Home | About | Sematext search-lucene.com search-hadoop.com
 Search Hadoop and all its subprojects:

Switch to Threaded View
HBase, mail # user - Performance between HBaseClient scan and HFileReaderV2


Copy link to this message
-
Re: Performance between HBaseClient scan and HFileReaderV2
Enis Söztutar 2014-01-02, 22:02
Nice test!

There is a couple of things here:

 (1) HFileReader reads only one file, versus, an HRegion reads multiple
files (into the KeyValueHeap) to do a merge scan. So, although there is
only one file, there is some overehead of doing a merge sort'ed read from
multiple files in the region. For a more realistic test, you can try to do
the reads using HRegion directly (instead of HFileReader). The overhead is
not that much though in my tests.
 (2) For scanning with client API, the results have to be serialized and
deserialized and send over the network (or loopback for local). This is
another overhead that is not there in HfileReader.
 (3) HBase scanner RPC implementation is NOT streaming.
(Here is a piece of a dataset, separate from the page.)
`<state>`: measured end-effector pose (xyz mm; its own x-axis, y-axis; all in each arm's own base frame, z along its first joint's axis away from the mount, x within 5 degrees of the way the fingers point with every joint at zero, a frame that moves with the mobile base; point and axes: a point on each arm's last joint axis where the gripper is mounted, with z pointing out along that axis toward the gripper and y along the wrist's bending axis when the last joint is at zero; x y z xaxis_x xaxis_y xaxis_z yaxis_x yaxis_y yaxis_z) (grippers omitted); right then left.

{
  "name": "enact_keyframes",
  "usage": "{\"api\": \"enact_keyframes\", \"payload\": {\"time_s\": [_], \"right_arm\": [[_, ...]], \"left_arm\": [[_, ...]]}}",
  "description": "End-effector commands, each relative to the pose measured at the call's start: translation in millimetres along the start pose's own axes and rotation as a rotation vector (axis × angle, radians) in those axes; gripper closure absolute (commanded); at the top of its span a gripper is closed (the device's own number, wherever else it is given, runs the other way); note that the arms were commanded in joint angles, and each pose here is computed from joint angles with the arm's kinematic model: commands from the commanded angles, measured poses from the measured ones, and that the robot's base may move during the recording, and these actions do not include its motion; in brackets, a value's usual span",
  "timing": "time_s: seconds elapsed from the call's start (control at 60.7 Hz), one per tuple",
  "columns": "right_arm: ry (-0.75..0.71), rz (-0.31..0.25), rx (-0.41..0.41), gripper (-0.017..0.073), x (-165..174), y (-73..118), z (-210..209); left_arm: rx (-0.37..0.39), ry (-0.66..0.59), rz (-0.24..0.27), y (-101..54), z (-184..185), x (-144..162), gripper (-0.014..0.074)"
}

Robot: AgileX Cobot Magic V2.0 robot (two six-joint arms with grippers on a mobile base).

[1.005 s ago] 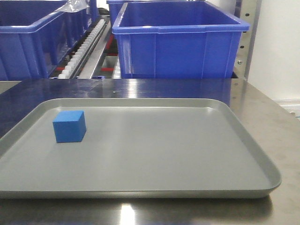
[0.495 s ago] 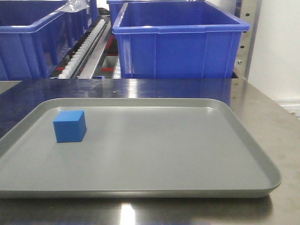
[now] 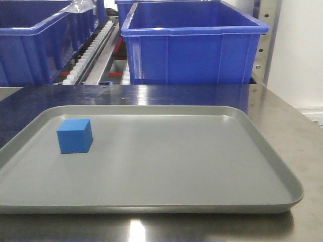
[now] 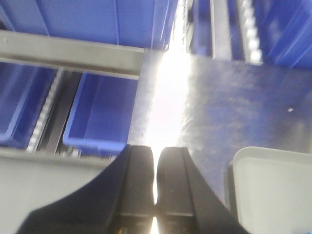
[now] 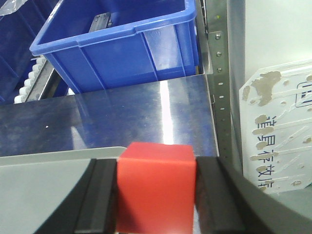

The RPC works like
fetching batch size (10000) records, and cannot fully saturate the disk and
network pipeline.

In my tests for "MapReduce over snapshot files (HBASE-8369)", I have
measured 5x difference, because of layers (2) and (3). Please see my slides
at http://www.slideshare.net/enissoz/mapreduce-over-snapshots

I think we can do a much better job at (3), see HBASE-8691. However, there
will always be "some" overhead, although it should not be 5-8x.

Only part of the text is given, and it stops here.